MILL, DA. Scottish, March (4/4 time). Scotland, Shetland Islands. A Mixolydian. Standard tuning (fiddle). AABB. Christine Martin (2002) says the tune is a work tune, imitating the sound of a mill, and should be played very freely. The key is usually given as A mixolydian, but the tonality hovers between that and D major. A note with the tune in Anderson & Swing's Haand Me Doon da Fiddle (1979) records:
Ida auld days dey wir nae shop loaf bread an baps, an whit shops dere wis keepit very little flour or aetmael. Folk grund dir bere and aets in mills. Dey wir two kinds: da haand mill it wis keepit ida barn an da watermill it stõd it da side o da burn. Sometimes when dey hed a lok ta grind and dey wir plenty o' water dey wid grind maist o' da night. Dis tün wis made up be some een ta eemitate da motion o' da mill an du can hear foo shü rins roond an roond an sometimes seems to haver when shu gits ower muckle coarn. Nea doobt dey wir mony mill tüns in Shetland at ee time an we're still finnin dem here an dere. In Norrawa dey hed mill tüns as weel, an dey still mind a lok o' dem.
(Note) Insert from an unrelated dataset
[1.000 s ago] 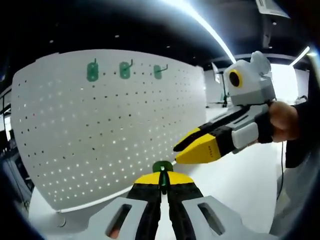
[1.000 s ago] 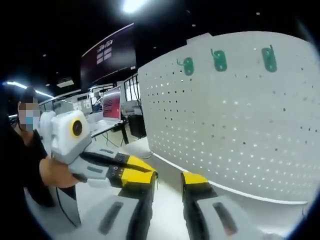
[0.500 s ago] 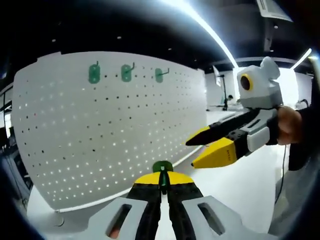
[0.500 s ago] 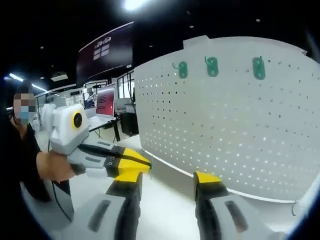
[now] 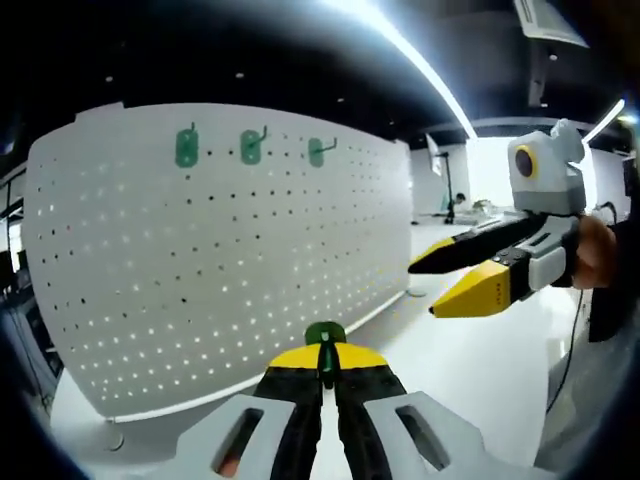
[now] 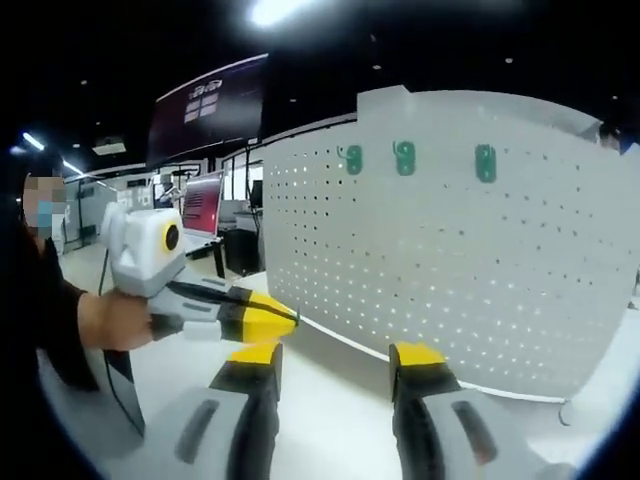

Source for notated version:
Printed sources: Anderson & Swing (Haand me doon da fiddle), 1979; No. 36 . Martin (Traditional Scottish Fiddling), 2002; p. 98.
Recorded sources: Philo 2019, Tom Anderson & Aly Bain - "The Silver Bow: Shetland Folk Fiddling" (1976). Topic TSCD469, Tom Anderson & Aly Bain - "The Silver Bow: Shetland Folk Fiddling."